Classroom Hydro Experiments

Classroom Hydro Experiments

Water is a great compound to use for classroom hydro experiments because it is cheap, free in most cases, and because it is a relative safe compound to work with. However, while these logistical features make water a practical ingredient to experiment with, but there is more to water than meets the eye. Water has very unique characteristics that allow it to accomplish things that other liquids cannot, and scientists are still learning new and exciting things about one of the most basic ingredients of life on Earth.

A recent news story about the properties of water at super cool temperatures stated that even at temperatures well belong freezing, or 0 degrees C, water can remain a liquid. While this in itself is an interesting tidbit of information, what is even more amazing is that when under significant pressure and super cooled, water actually exists as two unique liquid forms, high density water and low density water. What this means to science, no one knows yet, but the possibilities are limitless.

Soft, flowing, abrasive, tarnishing, sticky, cleansing, nourishing, sterile, life supporting, life threatening, clear, clean, fluid, frozen and gaseous. These are all words that can be used to describe water in its many forms. As a science teacher, scientists, parent or student, you have the opportunity to inspire people to examine how the elements of the world work together. Keeping up to date with news stories like this one, is just one way you can make science approachable, practical and contemporary for students.
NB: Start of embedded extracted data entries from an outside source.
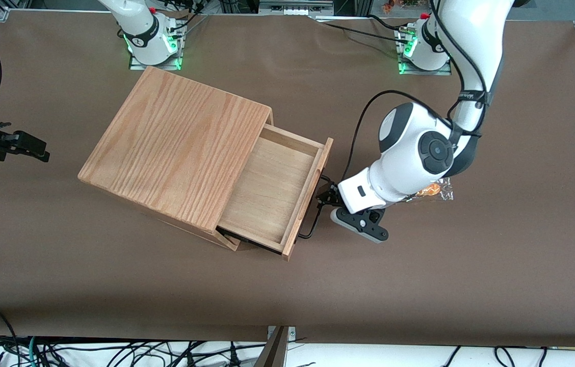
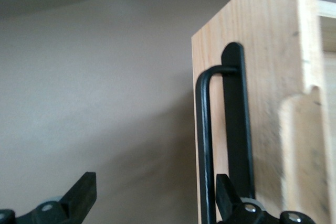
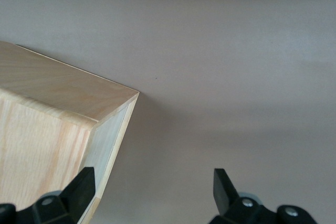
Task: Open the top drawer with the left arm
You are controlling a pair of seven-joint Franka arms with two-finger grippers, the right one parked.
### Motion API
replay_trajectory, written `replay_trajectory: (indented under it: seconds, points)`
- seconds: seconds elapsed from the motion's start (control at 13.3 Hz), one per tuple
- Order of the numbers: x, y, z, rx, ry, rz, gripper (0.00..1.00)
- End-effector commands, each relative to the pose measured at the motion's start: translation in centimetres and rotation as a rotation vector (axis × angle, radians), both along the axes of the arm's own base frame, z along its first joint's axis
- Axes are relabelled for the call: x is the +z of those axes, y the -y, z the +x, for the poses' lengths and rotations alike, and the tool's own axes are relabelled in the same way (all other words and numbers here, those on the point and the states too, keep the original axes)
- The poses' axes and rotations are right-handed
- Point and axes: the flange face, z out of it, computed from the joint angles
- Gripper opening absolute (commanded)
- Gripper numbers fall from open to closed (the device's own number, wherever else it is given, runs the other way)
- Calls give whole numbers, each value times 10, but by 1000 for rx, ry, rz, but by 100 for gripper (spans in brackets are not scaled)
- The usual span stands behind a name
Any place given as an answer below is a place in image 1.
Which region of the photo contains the grey equipment box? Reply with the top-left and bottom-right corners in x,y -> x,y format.
259,0 -> 334,16

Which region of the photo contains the black cable tangle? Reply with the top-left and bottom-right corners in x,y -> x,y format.
0,336 -> 268,367

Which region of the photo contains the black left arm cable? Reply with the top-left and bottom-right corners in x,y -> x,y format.
341,0 -> 489,181

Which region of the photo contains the bread in clear wrapper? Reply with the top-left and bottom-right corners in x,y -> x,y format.
404,177 -> 455,202

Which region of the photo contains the thin black table cable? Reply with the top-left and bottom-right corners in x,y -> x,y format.
313,14 -> 401,42

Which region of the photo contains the black metal drawer handle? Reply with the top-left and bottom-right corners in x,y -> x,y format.
298,175 -> 332,240

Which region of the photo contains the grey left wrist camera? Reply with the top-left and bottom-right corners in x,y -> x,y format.
330,206 -> 389,244

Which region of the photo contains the wooden drawer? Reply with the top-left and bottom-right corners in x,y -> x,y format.
216,122 -> 334,262

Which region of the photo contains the light wooden drawer cabinet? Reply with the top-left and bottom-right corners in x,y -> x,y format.
77,65 -> 274,251

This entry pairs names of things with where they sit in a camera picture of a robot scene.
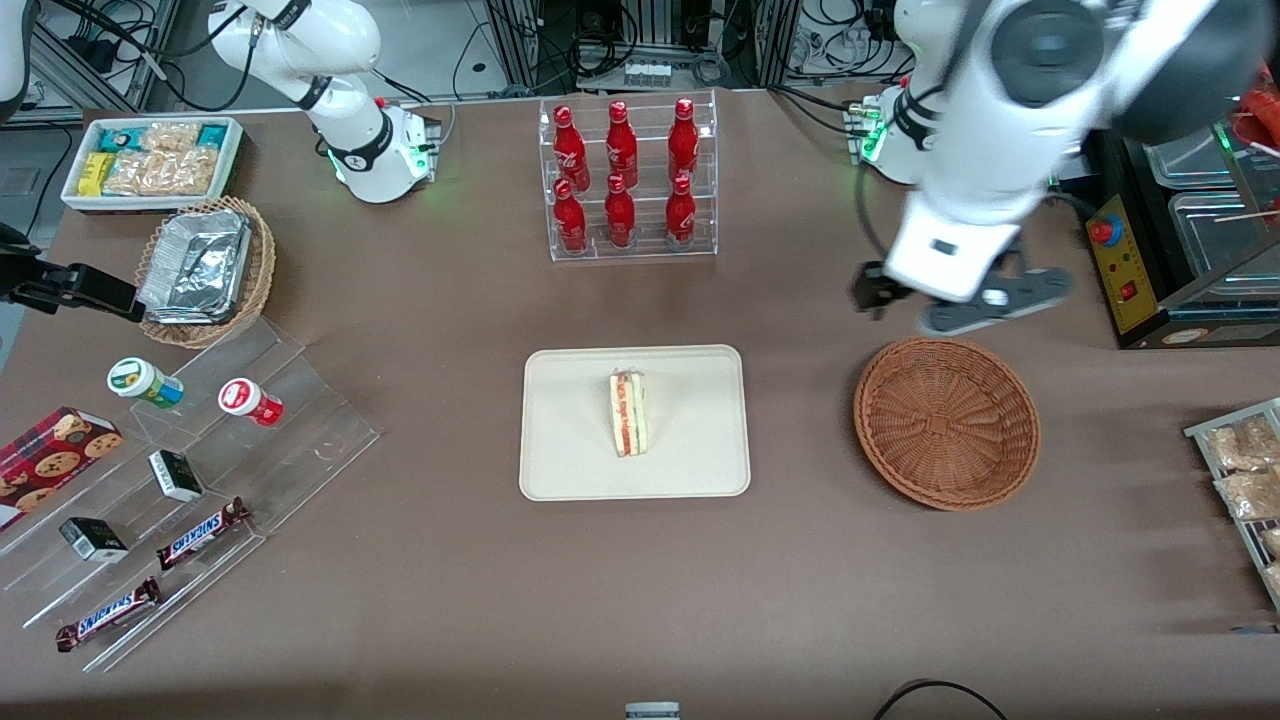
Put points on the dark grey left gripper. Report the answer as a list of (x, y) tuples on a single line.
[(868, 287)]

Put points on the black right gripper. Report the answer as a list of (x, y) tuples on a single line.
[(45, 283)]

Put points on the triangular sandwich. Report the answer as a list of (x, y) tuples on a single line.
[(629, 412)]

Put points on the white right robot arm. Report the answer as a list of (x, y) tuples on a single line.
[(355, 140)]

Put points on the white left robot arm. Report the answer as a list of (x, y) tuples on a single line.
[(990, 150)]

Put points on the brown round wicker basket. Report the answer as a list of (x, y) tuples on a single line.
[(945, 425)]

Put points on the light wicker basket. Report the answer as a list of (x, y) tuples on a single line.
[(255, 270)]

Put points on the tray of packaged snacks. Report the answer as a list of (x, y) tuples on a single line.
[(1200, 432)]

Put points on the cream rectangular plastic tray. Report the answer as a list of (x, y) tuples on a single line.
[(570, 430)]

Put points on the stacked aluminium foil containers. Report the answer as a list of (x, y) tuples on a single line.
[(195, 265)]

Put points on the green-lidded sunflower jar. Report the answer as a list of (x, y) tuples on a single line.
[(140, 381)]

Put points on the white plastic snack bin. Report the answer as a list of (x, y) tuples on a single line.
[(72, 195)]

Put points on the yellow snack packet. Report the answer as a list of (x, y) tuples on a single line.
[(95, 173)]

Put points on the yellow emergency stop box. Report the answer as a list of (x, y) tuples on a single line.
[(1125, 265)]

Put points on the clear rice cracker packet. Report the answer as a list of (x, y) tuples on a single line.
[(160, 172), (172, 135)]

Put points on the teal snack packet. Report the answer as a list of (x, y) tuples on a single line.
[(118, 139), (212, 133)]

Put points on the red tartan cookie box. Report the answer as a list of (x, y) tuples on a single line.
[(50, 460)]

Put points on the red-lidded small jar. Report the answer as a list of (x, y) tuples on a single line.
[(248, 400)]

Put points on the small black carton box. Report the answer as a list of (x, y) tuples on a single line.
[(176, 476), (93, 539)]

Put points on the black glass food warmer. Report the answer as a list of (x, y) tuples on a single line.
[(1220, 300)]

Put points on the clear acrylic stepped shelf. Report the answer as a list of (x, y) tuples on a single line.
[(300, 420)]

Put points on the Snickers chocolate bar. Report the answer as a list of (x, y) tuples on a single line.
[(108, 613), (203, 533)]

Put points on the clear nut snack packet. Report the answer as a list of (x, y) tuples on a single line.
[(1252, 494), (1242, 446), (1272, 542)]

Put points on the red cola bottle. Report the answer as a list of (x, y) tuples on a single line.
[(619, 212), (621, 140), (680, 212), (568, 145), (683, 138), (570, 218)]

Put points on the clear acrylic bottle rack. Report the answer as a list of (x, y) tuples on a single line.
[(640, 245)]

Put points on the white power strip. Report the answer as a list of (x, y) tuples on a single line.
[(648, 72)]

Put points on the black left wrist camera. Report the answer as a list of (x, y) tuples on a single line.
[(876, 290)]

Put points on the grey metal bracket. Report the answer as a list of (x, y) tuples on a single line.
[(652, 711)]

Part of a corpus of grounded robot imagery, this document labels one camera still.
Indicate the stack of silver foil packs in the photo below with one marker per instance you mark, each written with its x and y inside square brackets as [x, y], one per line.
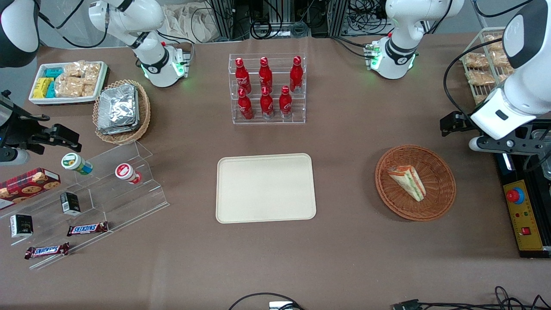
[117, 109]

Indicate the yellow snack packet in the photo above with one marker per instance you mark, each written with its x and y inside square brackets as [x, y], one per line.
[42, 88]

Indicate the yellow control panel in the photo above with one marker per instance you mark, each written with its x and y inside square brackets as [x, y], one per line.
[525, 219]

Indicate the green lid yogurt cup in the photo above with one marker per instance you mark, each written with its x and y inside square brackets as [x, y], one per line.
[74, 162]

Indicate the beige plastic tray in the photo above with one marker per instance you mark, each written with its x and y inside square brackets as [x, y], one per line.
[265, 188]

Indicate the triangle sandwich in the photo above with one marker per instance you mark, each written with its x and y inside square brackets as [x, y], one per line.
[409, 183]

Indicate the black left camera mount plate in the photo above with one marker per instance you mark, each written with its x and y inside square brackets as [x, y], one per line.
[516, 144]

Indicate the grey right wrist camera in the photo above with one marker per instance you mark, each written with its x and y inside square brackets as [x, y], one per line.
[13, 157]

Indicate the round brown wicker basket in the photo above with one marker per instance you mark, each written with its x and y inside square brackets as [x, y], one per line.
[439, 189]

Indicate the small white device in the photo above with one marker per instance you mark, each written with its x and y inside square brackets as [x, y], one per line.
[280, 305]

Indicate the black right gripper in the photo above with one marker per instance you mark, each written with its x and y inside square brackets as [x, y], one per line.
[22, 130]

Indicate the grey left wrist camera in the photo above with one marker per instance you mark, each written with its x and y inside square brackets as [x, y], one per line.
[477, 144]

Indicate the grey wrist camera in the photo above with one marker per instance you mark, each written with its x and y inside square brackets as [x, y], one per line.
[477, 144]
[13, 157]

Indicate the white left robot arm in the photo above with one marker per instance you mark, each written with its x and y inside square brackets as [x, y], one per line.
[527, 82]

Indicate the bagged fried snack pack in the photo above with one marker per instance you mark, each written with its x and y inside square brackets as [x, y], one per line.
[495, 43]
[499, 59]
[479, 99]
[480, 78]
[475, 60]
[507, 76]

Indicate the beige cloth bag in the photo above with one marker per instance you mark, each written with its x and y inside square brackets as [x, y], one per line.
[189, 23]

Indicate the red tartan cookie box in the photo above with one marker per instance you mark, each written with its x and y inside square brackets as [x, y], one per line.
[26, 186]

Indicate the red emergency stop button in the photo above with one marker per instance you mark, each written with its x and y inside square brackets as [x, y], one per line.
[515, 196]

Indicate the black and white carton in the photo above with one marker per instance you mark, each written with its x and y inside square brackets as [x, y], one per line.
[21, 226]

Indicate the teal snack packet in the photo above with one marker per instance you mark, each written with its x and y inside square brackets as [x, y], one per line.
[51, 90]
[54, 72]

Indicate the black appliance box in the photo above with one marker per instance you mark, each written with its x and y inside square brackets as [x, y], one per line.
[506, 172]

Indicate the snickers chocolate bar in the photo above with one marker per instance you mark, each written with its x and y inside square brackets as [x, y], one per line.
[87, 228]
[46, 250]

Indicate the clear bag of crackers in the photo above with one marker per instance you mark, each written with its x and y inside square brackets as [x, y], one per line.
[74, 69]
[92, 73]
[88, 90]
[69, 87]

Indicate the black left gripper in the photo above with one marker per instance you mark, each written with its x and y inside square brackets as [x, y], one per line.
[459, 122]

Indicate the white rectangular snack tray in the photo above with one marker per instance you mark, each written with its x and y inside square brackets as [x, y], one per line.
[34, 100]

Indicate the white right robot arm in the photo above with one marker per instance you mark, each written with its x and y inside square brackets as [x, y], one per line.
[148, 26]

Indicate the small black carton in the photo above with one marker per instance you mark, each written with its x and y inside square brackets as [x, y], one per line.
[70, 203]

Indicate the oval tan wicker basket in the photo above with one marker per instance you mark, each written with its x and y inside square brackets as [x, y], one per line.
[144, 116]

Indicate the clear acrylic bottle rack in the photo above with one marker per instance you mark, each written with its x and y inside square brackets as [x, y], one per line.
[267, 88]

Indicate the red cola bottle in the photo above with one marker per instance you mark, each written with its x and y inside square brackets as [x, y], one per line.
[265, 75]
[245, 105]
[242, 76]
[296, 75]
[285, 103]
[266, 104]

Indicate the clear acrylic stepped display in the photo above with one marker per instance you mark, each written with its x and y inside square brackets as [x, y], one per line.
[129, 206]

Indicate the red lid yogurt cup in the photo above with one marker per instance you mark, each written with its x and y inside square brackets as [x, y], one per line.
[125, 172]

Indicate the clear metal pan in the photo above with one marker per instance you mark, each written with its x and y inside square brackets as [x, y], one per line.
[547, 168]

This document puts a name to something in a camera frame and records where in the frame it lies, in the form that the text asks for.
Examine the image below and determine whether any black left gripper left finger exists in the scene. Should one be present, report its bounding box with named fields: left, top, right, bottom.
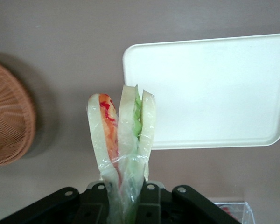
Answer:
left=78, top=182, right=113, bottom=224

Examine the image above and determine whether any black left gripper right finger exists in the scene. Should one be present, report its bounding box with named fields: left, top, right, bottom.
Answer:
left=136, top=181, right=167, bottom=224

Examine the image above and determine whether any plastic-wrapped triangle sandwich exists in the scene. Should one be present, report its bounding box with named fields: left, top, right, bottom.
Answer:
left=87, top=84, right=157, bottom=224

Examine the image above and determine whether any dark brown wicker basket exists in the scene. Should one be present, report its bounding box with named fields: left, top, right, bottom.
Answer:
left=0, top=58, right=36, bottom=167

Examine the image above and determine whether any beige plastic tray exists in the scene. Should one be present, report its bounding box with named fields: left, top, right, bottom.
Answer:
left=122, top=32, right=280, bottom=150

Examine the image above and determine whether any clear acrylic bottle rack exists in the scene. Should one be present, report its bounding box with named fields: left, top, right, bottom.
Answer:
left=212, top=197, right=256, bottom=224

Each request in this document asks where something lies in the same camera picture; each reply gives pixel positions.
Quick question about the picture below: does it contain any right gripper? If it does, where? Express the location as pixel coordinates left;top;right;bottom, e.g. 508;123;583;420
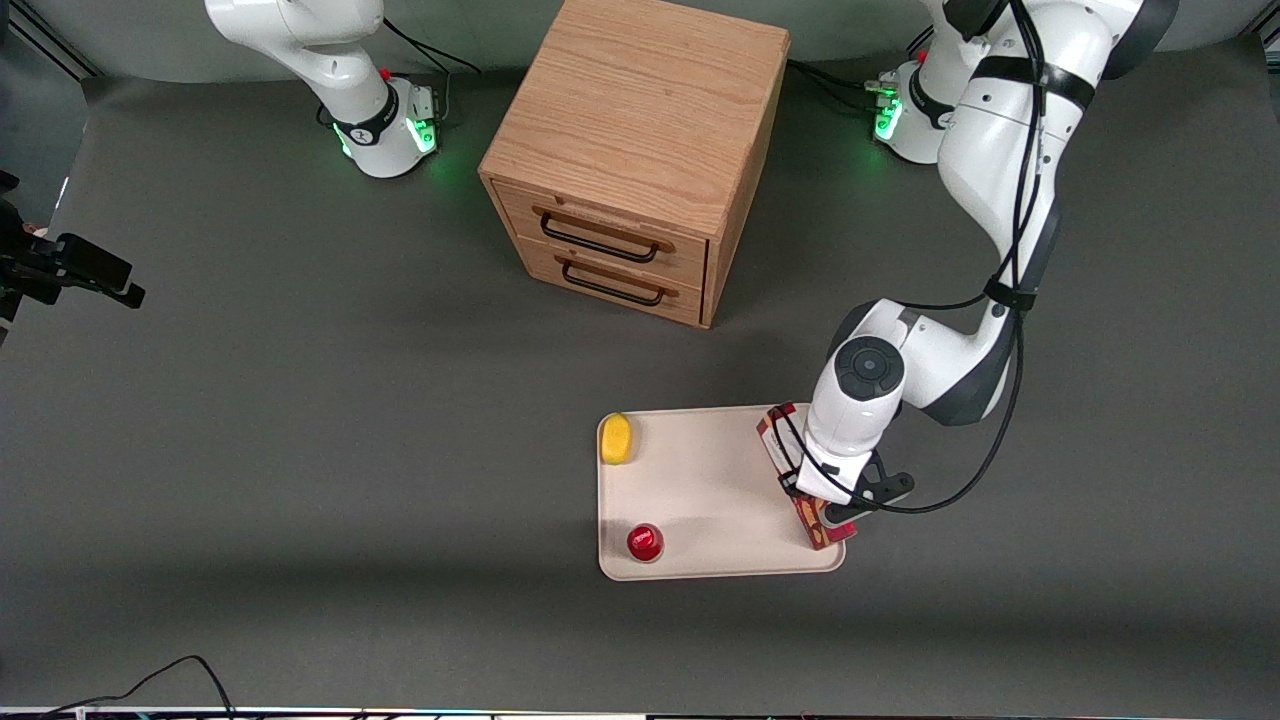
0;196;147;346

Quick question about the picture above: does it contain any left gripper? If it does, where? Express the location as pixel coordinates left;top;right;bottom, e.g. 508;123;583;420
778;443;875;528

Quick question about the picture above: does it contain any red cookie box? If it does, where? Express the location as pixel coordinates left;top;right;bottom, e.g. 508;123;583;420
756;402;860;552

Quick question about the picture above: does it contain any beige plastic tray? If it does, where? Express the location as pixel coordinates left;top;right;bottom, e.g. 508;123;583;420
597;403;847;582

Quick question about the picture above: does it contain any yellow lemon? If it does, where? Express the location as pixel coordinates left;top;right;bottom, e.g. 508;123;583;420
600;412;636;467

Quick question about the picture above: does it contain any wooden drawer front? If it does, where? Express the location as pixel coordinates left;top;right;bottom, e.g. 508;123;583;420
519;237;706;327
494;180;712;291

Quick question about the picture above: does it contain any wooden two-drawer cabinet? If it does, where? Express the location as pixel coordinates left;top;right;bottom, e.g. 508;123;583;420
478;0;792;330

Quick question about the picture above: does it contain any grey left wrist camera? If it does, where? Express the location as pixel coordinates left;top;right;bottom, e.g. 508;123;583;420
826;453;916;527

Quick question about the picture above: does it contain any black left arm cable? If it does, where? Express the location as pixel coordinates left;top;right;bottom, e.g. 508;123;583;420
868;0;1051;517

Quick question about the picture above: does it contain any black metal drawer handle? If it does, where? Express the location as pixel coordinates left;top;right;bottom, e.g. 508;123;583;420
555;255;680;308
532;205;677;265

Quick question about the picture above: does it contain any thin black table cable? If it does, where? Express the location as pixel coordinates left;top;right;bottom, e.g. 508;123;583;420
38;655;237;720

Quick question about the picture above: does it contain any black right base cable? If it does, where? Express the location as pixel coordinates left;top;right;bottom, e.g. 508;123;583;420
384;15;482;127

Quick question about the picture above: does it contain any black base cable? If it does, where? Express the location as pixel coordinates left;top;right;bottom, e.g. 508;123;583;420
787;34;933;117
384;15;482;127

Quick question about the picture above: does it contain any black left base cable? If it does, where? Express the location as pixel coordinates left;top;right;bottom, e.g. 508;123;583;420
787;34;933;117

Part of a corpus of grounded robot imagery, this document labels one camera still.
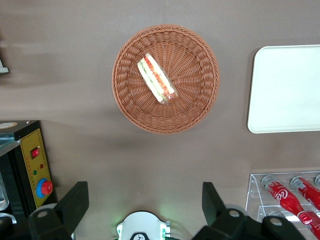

24 hour science projects can utilize just about any compounds you have on hand. Water is a cheap, versatile and interesting ingredient that will allow you to create science fair project ideas that will be exciting. Here are some hydro science fair kits and ideas.

3 thoughts on “Classroom Hydro Experiments

  1. Nick@portable cooling says:

    I always remember the hands on experiments were always the most fun as a kid. Water like you mentioned is a great compound to play with since it can be turned into many forms. Growing up we use to make “rockets” out 2 liter bottles and water pressure. That was cool!

  2. Robbi says:

    Getting kids excited about science is important. However, it is not always easy to do. Using rewards like extra credit, science toys and science books can be great ways to help kids develop an interest in science and learning.